Exhibition Dates:
Tuesday, Feb 23, 2016 to Sunday, May 01, 2016
Manuel Mendive and Eduardo "Choco" Roca Salazar are two of the most celebrated Cuban artists working today. Both men benefited from the educational and cultural initiatives instituted by Fidel Castro following the 1959 Cuban Revolution and draw inspiration from their Afro-Cuban heritage. However, their distinct subject matter and divergent styles underscore the many ways revolution and race are understood on the island today.
Castro declared 1961 the "Year of Education" and established an enormously successful campaign for universal literacy. Mendive and Choco were members of the first generation of artists educated in the newly nationalized school system. Mendive grew up in a Havana neighborhood populated with dock, railroad, and factory workers, while Choco was born into a family of agricultural workers in Santiago de Cuba. The talent both men showed enabled them to enroll in and graduate from prestigious art programs in 1963 and 1970, respectively.
As Afro-Cuban artists, Mendive and Choco inherited a rich tradition that has been celebrated as the heart of Cuban national identity for over a century. In the 1920s and 30s, a desire for a native definition of "Cubanness" and the international vogue for “the primitive” led Cuban intellectuals and artists to embrace Afro-Cuban folk cultures. The Revolutionary government continued this celebration and has used it to encourage tourism to the island in recent years. While these artistic and political movements helped install the ideal of mestizaje (racial and cultural mixing) as authentically Cuban, discrimination still remains in virtually all areas of Cuban life.

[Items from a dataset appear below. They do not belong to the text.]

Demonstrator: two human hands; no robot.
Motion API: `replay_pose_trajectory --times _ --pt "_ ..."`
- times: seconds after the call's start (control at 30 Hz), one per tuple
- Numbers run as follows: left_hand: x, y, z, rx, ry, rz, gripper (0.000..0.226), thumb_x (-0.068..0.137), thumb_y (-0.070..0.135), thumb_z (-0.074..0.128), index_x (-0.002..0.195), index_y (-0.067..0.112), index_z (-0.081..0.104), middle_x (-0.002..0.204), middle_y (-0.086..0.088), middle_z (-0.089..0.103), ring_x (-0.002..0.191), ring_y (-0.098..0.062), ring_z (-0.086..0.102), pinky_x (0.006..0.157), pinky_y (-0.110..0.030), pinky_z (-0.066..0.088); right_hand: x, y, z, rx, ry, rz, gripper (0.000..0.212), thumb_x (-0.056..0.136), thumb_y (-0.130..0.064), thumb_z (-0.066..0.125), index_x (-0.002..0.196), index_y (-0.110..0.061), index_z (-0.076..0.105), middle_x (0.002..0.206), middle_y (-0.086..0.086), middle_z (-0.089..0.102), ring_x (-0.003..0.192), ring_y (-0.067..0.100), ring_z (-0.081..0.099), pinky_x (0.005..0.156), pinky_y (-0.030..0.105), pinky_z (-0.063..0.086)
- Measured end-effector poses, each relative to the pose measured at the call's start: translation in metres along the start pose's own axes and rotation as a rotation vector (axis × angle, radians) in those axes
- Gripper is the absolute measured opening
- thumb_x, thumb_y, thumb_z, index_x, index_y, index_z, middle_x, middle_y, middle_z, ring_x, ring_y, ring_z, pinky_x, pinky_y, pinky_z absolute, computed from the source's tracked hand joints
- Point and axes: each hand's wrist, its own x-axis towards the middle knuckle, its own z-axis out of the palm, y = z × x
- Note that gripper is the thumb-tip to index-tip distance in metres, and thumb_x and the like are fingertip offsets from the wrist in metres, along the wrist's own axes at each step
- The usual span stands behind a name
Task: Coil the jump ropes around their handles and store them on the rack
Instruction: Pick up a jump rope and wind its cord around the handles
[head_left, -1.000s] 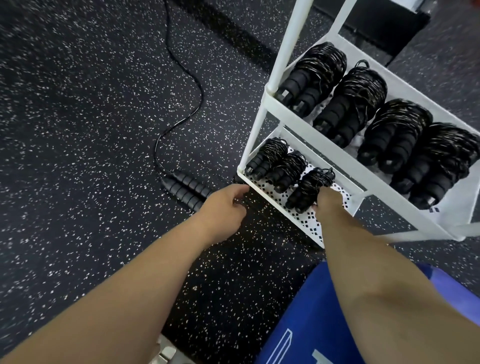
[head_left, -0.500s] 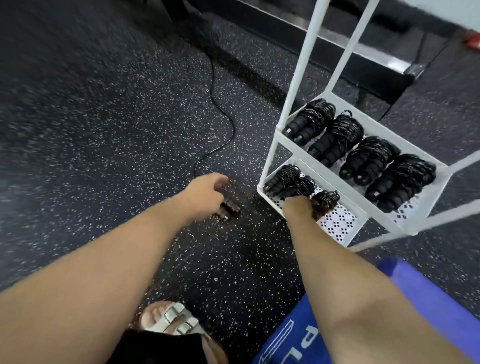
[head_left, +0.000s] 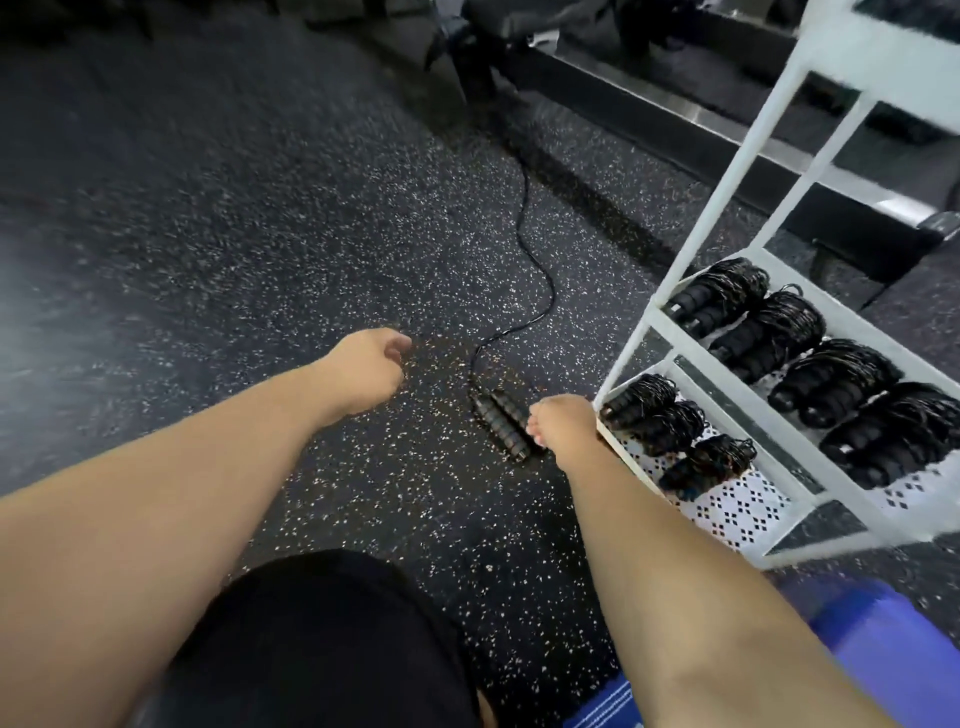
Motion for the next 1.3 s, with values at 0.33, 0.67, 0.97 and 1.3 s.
replay_pose_trajectory --times 0.33,0.67,0.97,1.3 --pt "0.090 -0.065 0.037 0.002 -0.044 -0.064 0.051 0.095 -0.001 0.049 0.144 0.016 0.047 0.139 -0.003 0.054 0.101 -0.022 0.062 0.065 -0.025 0.050 0.084 0.013 0.065 -0.284 -0.053 -0.056 0.031 0.075 -0.023 0.069 0.060 -0.007 0.048 0.059 0.007 0.051 0.056 0.021 0.047 0.054 0.032 0.036" --pt "0.151 -0.116 0.072 -0.059 -0.128 -0.141 0.051 0.096 0.000 0.048 0.143 0.020 0.048 0.131 0.001 0.056 0.076 -0.014 0.061 0.051 -0.021 0.046 0.142 0.021 0.109 -0.899 0.036 0.130 0.124 0.063 -0.060 0.080 0.150 -0.003 0.012 0.153 0.019 0.024 0.140 0.034 0.027 0.115 0.046 0.025" --pt "0.160 -0.153 0.076 -0.109 -0.149 -0.203 0.047 0.098 0.003 0.050 0.142 0.021 0.049 0.134 0.003 0.057 0.080 -0.012 0.058 0.055 -0.019 0.043 0.155 0.034 0.152 -1.053 0.041 0.161 0.118 0.074 -0.043 0.077 0.148 0.005 0.000 0.153 0.020 0.020 0.139 0.035 0.022 0.114 0.047 0.022" --pt "0.142 -0.162 0.064 -0.166 -0.161 -0.254 0.041 0.099 0.007 0.048 0.136 0.021 0.054 0.125 0.000 0.063 0.092 -0.024 0.068 0.078 -0.040 0.057 0.133 0.035 0.159 -1.044 0.028 0.048 0.086 0.074 -0.045 0.076 0.136 0.000 0.038 0.131 0.014 0.048 0.119 0.028 0.047 0.092 0.038 0.046"
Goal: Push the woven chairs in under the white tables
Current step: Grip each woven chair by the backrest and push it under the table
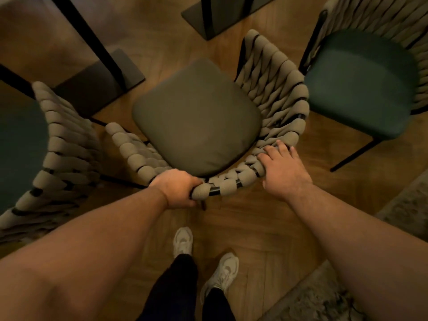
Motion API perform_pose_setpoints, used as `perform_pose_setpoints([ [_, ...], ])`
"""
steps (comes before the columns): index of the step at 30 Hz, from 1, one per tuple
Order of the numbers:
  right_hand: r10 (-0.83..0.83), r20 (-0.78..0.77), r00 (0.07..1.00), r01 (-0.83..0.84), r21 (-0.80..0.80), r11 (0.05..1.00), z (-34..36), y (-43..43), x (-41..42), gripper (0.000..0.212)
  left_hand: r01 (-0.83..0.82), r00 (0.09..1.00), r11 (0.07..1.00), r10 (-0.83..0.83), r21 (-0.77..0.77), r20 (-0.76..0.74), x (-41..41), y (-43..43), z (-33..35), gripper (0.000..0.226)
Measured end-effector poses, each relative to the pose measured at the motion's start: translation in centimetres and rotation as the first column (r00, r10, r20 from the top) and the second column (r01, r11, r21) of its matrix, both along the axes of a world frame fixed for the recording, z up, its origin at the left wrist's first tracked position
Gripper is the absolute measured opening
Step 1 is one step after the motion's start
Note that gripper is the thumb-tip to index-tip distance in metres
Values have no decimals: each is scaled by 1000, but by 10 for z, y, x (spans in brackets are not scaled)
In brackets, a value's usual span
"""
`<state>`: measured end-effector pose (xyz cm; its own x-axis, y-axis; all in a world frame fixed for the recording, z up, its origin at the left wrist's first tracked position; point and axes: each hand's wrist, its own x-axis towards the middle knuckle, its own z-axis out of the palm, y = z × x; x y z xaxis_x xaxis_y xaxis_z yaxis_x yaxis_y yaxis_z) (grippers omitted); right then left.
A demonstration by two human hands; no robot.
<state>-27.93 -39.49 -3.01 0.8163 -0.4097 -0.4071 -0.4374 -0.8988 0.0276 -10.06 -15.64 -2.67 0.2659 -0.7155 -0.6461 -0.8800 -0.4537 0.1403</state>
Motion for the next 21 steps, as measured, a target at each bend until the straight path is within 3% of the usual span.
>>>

Although members of the same generation, Mendive and Choco respond to the Revolution and their Afro-Cuban heritage uniquely. Mendive's paintings, predicated on his religious beliefs and practices, visualize Yoruba orishas (spirits), their sacred stories, and the mythological world they inhabit. Choco's collagraphs present abstracted figures composed from the detritus of Cuba's consumer culture. They express universal human themes through the lens of the artist's personal experience and everyday Cuban life.